** What to work on **
Without including any pictures, write out the data below exactly.

** Data section **
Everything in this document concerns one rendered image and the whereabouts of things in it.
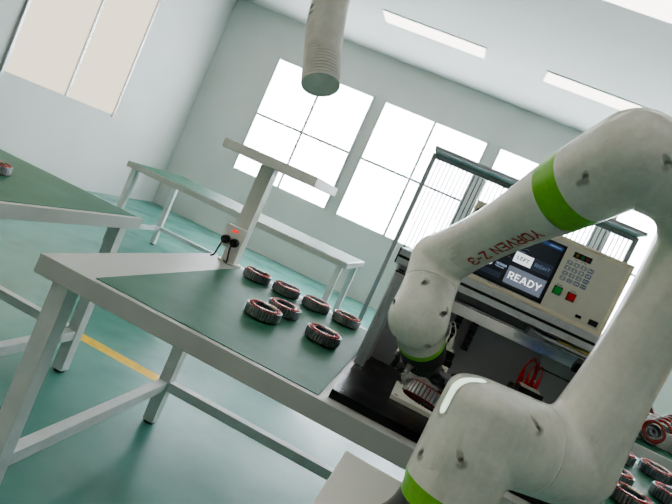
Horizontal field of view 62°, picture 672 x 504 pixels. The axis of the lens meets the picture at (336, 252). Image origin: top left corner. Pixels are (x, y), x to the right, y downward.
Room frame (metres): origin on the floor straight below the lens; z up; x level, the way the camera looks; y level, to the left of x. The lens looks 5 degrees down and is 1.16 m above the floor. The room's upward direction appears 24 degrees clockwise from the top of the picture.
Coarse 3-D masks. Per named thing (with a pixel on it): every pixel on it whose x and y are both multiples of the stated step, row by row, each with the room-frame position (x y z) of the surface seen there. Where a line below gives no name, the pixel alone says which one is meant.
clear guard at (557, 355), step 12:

** Exercise answer **
Everything in this document concerns one rendered image and the whereabouts of things in it.
Horizontal field of view 62°, picture 672 x 504 pixels. The axis of the lens meets the picture at (336, 252). Image origin: top left corner. Pixels are (x, y), x to the right, y downward.
Room frame (metres): origin on the floor straight below the lens; z up; x level, the way the camera looks; y level, to the left of x. The lens looks 5 degrees down and is 1.16 m above the floor. The room's upward direction appears 24 degrees clockwise from the top of the picture.
Coarse 3-D masks. Per named thing (with a pixel on it): every pixel on it whose x and y are both multiples of the stated step, row by row, each with the room-frame position (x y z) of the surface seen there. Where a line below gives no name, the pixel alone says which one is meant.
clear guard at (557, 355), step 12:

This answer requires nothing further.